[ASSIGNED TASK]: Below are the records. List every line holding the word "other".
========================
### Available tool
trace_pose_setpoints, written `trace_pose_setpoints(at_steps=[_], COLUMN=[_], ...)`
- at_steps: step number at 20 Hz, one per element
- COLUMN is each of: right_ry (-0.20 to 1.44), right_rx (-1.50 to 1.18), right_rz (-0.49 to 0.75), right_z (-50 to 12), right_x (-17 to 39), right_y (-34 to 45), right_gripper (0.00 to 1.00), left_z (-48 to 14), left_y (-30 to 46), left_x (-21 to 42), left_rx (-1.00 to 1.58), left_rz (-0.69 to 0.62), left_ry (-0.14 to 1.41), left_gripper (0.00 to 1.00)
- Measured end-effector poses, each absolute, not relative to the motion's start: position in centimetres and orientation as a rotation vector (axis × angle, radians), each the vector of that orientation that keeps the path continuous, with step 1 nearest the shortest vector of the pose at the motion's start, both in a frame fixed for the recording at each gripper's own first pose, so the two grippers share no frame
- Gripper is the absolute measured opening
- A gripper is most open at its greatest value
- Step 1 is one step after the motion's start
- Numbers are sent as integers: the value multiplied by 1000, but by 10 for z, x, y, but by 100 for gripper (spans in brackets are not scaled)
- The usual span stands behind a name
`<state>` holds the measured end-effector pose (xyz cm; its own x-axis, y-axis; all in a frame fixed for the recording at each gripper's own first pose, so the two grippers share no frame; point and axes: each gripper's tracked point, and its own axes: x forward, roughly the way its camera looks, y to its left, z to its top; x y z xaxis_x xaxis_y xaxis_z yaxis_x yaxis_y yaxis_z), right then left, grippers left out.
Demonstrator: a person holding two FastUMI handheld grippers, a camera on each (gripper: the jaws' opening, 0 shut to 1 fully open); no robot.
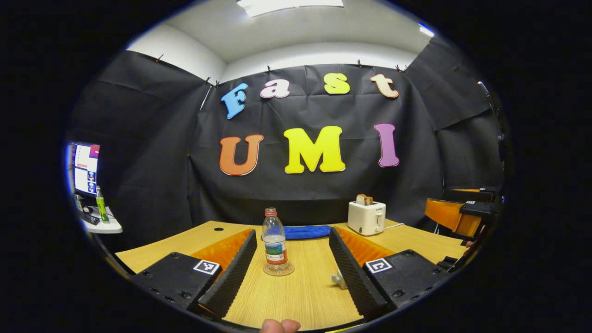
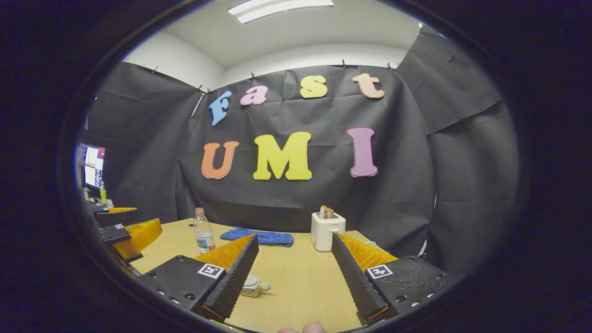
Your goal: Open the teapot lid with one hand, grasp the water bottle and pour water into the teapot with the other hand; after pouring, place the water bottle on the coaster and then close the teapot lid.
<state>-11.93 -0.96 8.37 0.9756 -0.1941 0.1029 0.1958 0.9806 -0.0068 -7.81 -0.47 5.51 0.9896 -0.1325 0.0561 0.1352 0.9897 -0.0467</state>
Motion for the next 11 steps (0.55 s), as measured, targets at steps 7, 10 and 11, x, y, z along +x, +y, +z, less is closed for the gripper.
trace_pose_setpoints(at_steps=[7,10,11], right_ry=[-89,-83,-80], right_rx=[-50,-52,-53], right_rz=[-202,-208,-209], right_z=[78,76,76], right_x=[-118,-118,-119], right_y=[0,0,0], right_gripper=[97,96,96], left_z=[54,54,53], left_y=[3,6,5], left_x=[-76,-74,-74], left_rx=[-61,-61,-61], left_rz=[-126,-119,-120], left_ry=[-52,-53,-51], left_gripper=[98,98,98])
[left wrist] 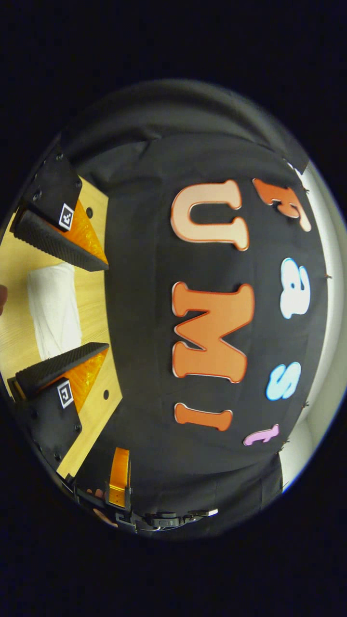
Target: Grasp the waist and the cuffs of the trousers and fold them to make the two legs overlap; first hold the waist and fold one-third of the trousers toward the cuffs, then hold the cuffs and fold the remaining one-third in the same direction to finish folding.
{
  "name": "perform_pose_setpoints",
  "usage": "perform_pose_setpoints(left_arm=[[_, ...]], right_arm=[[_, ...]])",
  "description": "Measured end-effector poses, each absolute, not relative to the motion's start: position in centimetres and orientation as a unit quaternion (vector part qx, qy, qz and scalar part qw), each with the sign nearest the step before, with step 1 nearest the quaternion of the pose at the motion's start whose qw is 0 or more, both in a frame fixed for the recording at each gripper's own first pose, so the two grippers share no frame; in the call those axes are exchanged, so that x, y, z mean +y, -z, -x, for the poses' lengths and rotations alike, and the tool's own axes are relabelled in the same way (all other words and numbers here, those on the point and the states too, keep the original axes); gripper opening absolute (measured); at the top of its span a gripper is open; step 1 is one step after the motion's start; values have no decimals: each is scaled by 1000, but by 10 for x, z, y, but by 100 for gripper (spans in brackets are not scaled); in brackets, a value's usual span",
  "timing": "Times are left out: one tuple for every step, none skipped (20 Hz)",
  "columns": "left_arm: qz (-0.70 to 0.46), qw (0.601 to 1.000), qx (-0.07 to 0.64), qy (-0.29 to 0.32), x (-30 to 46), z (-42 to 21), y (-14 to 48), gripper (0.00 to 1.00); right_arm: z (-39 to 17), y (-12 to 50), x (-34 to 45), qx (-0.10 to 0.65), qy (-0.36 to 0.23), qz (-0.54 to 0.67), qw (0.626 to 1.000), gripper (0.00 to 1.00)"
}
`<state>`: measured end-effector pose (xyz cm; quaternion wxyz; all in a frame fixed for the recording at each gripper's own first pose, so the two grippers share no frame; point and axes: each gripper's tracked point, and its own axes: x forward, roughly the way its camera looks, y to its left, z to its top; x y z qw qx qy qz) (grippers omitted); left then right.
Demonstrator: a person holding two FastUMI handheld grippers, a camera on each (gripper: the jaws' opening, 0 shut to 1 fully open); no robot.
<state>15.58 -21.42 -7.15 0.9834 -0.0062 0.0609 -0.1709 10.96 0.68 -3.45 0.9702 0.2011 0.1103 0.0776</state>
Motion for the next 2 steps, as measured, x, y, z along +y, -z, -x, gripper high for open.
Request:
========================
[RESULT BELOW]:
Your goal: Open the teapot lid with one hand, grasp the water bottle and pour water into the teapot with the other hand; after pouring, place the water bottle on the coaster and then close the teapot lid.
  "description": "Measured end-effector poses, each absolute, not relative to the motion's start: position in centimetres and orientation as a unit quaternion (vector part qx, qy, qz and scalar part qw), each with the sign nearest the step before, with step 1 nearest the quaternion of the pose at the motion's start whose qw is 0 or more, both in a frame fixed for the recording at each gripper's own first pose, so the two grippers share no frame; in the call those axes are exchanged, so that x, y, z mean +y, -z, -x, for the poses' lengths and rotations alike, and the tool's own axes are relabelled in the same way (all other words and numbers here, those on the point and the states too, keep the original axes); gripper opening absolute (measured); at the top of its span a gripper is open; step 1 is one step after the motion's start; values have no decimals: each is scaled by 1000, but by 10 for x, z, y, but by 100 for gripper (spans in brackets are not scaled); in brackets, a value's usual span",

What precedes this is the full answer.